= Your objective =
Only one stretch of the data is wanted: the line containing "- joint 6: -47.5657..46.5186", the line containing "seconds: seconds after", and every line between them, copied exactly.

= Material for this exercise =
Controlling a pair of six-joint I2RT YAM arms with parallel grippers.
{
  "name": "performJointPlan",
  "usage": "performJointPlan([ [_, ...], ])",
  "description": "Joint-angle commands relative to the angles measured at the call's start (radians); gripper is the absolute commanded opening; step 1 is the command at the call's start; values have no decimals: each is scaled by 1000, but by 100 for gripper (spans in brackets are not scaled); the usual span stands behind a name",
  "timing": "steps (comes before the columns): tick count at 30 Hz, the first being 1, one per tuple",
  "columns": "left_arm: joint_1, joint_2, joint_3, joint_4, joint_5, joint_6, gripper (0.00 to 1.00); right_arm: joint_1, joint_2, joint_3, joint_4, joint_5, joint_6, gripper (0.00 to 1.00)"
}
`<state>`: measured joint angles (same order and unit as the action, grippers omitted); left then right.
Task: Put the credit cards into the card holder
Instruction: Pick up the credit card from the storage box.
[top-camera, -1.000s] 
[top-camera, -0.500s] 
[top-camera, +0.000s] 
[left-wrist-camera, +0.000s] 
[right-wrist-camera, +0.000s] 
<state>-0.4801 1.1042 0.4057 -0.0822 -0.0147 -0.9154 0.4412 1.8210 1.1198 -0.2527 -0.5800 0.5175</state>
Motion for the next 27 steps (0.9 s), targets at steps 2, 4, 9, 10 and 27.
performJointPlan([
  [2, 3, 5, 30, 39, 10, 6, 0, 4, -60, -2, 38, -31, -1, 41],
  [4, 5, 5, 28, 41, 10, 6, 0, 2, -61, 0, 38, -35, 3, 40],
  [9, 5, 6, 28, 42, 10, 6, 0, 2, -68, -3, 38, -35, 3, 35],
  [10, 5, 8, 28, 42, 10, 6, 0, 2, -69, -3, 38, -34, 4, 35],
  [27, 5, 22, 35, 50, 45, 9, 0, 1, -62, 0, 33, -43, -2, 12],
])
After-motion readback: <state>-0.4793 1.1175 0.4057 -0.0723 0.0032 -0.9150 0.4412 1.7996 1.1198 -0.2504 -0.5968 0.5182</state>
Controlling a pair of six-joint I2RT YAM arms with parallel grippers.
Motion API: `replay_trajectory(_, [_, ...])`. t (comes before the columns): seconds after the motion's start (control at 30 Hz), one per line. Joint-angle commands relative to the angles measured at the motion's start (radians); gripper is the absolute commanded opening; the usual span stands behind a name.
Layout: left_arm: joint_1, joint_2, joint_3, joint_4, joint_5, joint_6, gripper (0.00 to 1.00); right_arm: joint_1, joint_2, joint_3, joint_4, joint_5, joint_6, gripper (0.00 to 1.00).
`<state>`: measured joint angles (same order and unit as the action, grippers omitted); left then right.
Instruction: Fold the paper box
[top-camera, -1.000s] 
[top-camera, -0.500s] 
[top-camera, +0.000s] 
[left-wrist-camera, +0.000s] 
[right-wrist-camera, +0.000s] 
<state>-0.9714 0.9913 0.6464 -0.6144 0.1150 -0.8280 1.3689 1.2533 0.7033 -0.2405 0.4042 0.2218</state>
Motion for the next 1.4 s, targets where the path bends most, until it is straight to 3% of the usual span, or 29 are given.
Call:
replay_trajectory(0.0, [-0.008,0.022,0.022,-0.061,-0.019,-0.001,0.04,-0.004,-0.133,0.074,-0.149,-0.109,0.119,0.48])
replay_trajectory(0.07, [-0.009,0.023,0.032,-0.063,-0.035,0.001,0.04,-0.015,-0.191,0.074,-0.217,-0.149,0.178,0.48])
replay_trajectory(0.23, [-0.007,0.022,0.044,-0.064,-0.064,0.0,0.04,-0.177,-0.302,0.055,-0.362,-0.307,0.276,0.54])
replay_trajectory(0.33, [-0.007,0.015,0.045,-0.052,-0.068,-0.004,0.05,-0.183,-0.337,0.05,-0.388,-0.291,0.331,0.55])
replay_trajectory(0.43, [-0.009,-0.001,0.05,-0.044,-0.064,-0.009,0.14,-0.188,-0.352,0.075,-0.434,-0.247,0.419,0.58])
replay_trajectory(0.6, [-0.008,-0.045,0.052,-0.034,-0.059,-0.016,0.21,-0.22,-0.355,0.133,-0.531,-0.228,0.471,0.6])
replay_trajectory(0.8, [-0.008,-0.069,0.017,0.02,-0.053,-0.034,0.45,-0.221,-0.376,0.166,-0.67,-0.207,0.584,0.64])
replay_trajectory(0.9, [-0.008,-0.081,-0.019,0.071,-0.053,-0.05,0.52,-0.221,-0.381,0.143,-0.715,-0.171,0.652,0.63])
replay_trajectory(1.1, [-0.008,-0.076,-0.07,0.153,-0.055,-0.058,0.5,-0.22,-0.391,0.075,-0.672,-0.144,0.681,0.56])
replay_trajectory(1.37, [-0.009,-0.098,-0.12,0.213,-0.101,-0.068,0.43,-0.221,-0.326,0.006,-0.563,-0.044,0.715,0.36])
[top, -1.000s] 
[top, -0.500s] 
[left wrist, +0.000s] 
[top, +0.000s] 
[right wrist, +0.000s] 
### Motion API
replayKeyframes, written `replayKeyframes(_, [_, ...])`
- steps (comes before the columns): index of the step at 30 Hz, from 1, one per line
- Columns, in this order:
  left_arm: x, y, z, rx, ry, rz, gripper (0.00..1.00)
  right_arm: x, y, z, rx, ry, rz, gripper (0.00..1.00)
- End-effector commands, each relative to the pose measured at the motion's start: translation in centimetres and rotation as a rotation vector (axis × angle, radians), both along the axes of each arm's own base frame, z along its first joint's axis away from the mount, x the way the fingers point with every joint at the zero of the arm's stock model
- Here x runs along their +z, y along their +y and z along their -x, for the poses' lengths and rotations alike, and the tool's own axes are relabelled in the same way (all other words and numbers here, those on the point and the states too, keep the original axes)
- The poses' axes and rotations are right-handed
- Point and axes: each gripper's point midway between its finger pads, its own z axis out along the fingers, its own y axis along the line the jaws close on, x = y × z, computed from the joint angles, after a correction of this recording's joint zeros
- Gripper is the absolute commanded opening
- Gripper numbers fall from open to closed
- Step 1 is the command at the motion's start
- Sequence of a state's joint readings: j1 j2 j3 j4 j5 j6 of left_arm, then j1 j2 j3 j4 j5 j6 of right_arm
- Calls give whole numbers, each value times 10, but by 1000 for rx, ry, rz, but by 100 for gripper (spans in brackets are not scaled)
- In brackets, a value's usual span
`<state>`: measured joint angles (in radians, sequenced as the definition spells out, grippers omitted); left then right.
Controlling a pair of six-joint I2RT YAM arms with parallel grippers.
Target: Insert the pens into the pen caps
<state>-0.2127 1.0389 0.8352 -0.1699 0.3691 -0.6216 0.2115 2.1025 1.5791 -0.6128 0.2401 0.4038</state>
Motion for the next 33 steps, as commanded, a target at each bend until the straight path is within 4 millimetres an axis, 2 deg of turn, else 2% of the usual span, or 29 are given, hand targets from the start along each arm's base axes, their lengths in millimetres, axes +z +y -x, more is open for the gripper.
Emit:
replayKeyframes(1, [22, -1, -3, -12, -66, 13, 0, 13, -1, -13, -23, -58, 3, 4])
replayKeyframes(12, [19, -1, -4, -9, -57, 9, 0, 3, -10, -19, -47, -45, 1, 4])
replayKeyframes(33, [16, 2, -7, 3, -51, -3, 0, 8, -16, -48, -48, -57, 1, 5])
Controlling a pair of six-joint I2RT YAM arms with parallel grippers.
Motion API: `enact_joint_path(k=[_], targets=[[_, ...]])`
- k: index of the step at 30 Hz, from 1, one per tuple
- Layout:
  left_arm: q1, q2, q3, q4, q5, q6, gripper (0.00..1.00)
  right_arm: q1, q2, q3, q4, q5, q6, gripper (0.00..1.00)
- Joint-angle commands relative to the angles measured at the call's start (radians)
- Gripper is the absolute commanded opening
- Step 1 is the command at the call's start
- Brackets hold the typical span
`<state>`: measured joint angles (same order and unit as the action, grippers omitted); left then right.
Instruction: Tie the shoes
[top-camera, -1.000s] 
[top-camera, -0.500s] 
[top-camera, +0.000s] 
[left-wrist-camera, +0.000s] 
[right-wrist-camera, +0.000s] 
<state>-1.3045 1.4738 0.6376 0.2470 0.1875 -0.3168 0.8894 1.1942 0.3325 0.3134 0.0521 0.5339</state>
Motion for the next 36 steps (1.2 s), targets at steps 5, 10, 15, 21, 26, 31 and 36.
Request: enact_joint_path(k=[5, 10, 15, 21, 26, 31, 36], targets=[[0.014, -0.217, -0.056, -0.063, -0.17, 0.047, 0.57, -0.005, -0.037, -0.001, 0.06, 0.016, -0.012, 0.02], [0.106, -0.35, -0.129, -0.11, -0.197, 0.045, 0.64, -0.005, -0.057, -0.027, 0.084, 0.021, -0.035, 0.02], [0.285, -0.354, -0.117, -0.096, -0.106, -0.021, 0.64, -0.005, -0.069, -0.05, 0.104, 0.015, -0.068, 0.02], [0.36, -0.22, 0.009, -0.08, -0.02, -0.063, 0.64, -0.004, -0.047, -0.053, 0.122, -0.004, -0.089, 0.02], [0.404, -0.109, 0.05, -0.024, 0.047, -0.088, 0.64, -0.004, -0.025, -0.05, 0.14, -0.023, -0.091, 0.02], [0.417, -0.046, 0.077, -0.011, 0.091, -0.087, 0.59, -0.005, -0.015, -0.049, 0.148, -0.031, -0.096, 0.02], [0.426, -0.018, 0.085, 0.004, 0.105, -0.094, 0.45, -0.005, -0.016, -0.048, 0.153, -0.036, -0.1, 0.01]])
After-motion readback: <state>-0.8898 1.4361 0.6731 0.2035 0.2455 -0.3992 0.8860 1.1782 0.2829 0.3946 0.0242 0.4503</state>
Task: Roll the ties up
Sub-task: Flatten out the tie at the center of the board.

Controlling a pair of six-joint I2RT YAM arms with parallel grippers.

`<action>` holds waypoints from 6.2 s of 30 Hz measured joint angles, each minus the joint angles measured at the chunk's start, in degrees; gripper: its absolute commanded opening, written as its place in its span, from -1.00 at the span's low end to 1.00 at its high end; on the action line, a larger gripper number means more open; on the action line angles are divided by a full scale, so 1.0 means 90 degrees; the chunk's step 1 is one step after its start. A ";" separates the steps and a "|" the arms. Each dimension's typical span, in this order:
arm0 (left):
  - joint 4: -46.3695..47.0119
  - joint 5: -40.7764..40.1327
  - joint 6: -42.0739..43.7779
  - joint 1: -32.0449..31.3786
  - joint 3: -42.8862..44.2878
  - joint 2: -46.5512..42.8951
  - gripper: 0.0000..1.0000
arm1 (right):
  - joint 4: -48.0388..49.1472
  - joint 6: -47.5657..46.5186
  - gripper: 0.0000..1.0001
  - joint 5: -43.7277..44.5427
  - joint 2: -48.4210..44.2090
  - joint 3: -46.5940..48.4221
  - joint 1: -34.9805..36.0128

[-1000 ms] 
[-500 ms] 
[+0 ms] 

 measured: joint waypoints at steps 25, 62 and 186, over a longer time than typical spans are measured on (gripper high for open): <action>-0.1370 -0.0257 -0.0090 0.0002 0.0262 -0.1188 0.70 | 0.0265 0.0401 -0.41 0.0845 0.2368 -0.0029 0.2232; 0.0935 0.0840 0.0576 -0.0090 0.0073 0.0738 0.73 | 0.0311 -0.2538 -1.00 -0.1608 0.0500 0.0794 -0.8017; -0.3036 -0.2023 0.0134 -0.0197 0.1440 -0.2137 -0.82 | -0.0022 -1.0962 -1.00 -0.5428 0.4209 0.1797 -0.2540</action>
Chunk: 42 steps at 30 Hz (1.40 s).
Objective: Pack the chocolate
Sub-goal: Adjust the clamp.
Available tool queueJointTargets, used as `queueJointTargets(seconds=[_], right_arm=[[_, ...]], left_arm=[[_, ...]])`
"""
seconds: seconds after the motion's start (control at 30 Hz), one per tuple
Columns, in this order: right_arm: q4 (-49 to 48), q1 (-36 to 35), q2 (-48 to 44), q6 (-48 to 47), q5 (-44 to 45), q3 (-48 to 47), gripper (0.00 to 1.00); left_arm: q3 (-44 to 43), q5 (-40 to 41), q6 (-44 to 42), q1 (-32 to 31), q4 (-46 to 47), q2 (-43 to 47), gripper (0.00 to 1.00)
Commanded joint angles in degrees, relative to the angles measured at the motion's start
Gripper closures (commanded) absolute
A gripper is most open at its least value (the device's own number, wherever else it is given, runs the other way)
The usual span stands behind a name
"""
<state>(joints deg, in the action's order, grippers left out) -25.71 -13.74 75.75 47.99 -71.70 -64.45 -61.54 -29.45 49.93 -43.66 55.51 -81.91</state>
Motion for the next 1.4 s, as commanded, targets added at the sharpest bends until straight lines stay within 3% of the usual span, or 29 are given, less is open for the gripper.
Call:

= Task result =
  - joint 6: -47.5657..46.5186
  - gripper: 0.0000..1.0001
  - joint 5: -43.7277..44.5427
  - joint 2: -48.4210..44.2090
  - joint 3: -46.5940..48.4221
  - joint 1: -34.9805..36.0128

[-1000 ms] 
[-500 ms] 
[+0 ms] 

 measured: joint waypoints at steps 25, 62 and 186, over a longer time than typical spans are measured on (gripper high for open): <action>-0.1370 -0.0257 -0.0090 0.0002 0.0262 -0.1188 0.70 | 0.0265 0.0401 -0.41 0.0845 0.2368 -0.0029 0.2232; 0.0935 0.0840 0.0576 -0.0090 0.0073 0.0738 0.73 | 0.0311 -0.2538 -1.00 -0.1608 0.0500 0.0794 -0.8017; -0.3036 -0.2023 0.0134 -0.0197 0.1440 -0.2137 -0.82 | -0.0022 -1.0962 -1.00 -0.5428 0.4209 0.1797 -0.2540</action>
Chunk: 42 steps at 30 Hz (1.40 s).
Objective: Pack the chocolate
Sub-goal: Adjust the clamp.
Available tool queueJointTargets, used as `queueJointTargets(seconds=[_], right_arm=[[_, ...]], left_arm=[[_, ...]])`
"""
seconds: seconds after the motion's start (control at 30 Hz), one per tuple

Nothing remains to be done in this exercise.